M. Sanscartier, un policier avec 24 ans d’expérience, a évoqué avoir vu les appels en matière de santé mentale devenir plus fréquents au cours de sa carrière. Il a déclaré qu’il fallait un meilleur suivi et un meilleur encadrement des personnes aux prises avec des problèmes de santé mentale, ainsi qu’une meilleure communication entre les responsables de la santé et la police.

« Une sentence à vie »

Selon M. Sanscartier, « l’évènement du 27 mars 2023 était prévisible et aurait pu être évité ». En écoutant les témoignages au cours de l’enquête qui a duré des semaines, ses « émotions ont virevolté, passant par la tristesse, l’incompréhension et la colère », a-t-il mentionné.

M. Sanscartier a dit se souvenir de sa défunte conjointe comme d’une mère dévouée de deux enfants qui l’a immédiatement conquis par son charme, sa gentillesse et sa joie de vivre.

« Quand vous rentiez dans son cercle d’amis, vous appreniez à connaître une femme généreuse, attentionnée et à l’écoute », a-t-il souligné.

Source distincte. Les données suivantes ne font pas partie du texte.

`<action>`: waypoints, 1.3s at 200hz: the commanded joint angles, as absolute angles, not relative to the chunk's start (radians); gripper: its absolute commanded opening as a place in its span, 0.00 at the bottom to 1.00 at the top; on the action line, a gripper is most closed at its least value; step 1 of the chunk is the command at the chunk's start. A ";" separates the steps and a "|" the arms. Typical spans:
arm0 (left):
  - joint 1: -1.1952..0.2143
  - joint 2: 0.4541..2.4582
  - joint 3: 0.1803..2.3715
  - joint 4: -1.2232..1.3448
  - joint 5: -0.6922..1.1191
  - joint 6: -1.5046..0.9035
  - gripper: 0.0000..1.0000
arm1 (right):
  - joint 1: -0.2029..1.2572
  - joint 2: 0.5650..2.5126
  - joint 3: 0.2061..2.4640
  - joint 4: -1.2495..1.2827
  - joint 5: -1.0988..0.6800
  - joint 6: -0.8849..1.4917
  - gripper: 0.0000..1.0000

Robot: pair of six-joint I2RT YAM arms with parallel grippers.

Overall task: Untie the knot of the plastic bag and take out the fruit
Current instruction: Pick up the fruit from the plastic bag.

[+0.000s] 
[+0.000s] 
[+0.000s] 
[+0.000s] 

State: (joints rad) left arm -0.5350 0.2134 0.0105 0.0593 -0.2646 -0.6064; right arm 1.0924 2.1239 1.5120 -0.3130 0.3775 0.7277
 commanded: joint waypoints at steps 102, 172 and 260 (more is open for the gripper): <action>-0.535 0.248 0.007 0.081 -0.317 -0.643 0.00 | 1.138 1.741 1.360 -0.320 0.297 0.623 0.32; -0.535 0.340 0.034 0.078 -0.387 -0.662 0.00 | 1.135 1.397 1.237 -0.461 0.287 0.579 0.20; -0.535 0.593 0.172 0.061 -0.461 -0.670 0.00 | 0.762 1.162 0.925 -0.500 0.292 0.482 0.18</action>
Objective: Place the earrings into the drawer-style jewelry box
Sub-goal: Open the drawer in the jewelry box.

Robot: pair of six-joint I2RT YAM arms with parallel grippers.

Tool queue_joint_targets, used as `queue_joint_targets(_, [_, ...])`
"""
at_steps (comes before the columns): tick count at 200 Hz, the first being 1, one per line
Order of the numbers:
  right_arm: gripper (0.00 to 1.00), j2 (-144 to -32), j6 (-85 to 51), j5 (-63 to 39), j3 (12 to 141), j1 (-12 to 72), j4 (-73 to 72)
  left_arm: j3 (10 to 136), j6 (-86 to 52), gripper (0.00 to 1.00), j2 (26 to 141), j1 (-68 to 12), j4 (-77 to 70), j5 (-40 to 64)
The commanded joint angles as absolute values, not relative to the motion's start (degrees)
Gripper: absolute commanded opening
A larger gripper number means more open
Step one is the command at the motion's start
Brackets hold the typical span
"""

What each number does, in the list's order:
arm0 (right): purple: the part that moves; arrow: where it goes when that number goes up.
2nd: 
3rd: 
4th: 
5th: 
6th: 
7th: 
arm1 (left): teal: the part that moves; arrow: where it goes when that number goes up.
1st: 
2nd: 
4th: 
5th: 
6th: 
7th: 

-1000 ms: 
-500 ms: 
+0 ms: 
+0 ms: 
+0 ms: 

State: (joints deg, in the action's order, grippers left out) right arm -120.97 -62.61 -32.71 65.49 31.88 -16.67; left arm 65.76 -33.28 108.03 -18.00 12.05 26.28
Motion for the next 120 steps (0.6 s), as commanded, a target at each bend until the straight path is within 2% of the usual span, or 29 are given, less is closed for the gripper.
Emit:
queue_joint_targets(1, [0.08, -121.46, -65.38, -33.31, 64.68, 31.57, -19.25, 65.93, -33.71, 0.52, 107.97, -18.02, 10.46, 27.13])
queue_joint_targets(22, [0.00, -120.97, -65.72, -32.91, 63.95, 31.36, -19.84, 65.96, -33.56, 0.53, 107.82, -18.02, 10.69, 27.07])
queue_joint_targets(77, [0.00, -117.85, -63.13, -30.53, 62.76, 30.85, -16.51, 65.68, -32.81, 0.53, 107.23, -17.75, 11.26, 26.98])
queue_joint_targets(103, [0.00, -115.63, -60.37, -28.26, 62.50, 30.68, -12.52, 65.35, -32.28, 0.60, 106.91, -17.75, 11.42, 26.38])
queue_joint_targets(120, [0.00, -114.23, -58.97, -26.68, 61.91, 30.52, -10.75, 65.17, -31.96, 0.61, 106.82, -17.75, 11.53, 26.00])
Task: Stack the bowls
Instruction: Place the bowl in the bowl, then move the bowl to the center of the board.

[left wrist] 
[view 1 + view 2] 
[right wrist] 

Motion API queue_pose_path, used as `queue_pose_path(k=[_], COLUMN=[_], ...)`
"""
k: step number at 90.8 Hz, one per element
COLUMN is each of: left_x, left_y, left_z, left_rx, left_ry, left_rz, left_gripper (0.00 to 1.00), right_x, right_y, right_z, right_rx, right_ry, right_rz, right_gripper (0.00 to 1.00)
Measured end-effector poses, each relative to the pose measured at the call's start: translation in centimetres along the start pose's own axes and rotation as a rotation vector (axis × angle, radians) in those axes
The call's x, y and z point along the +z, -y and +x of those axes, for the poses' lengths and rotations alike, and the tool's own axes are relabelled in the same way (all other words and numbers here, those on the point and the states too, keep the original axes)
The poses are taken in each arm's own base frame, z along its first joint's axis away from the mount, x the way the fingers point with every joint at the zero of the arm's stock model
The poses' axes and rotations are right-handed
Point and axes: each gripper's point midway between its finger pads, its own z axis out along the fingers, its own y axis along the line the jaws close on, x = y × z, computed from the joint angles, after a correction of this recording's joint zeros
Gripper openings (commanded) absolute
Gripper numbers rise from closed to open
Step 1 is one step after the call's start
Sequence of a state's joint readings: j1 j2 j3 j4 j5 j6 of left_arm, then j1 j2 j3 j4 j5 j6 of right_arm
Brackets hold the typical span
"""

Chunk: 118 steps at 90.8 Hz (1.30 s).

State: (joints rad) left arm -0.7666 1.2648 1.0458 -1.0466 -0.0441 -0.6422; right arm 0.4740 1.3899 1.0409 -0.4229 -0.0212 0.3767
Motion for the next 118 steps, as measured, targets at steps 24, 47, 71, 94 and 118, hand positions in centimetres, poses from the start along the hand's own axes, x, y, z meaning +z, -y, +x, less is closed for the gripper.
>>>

La sergente Breau n’était qu’à quelques quarts de patrouille avant de commencer un nouveau travail d’enquêteuse sur les crimes majeurs.

Sa mère, Lorette, a déclaré à l’enquête que la perte de sa fille aînée était « une sentence à vie que nous devons affronter chaque jour », ajoutant qu’elle souffre d’anxiété et d’autres problèmes.

Une partie de nous est morte avec elle.

Mère de Maureen Breau

Michel Breau, le père de la policière, se souvient avoir reçu un appel le soir du meurtre lui disant de se rendre à l’hôpital parce que sa fille avait été blessée au travail. Il était à l’hôpital lorsque son décès a été confirmé.

Il a décrit s’être rendu sur les lieux du crime le lendemain matin à la recherche de réponses, mais il a dit avoir appris peu de choses. De précédents témoignages à l’enquête, Michel Breau a appris que sa fille a monté les escaliers sans savoir que Brouillard Lessard était armé d’un couteau — aucun des agents n’avait mentionné l’arme puisque la tentative d’arrestation a rapidement déraillé.

Michel Breau a mentionné que sa fille avait agi par inquiétude pour son collègue, qui avait crié après avoir été poignardé.

« Je sais tout ce qui s’est passé, aujourd’hui. Ça met fin à mes questionnements » a-t-il affirmé à Me Kamel, la remerciant aussi d’avoir été d’une grande aide.

L’enquête de la coroner doit se conclure jeudi.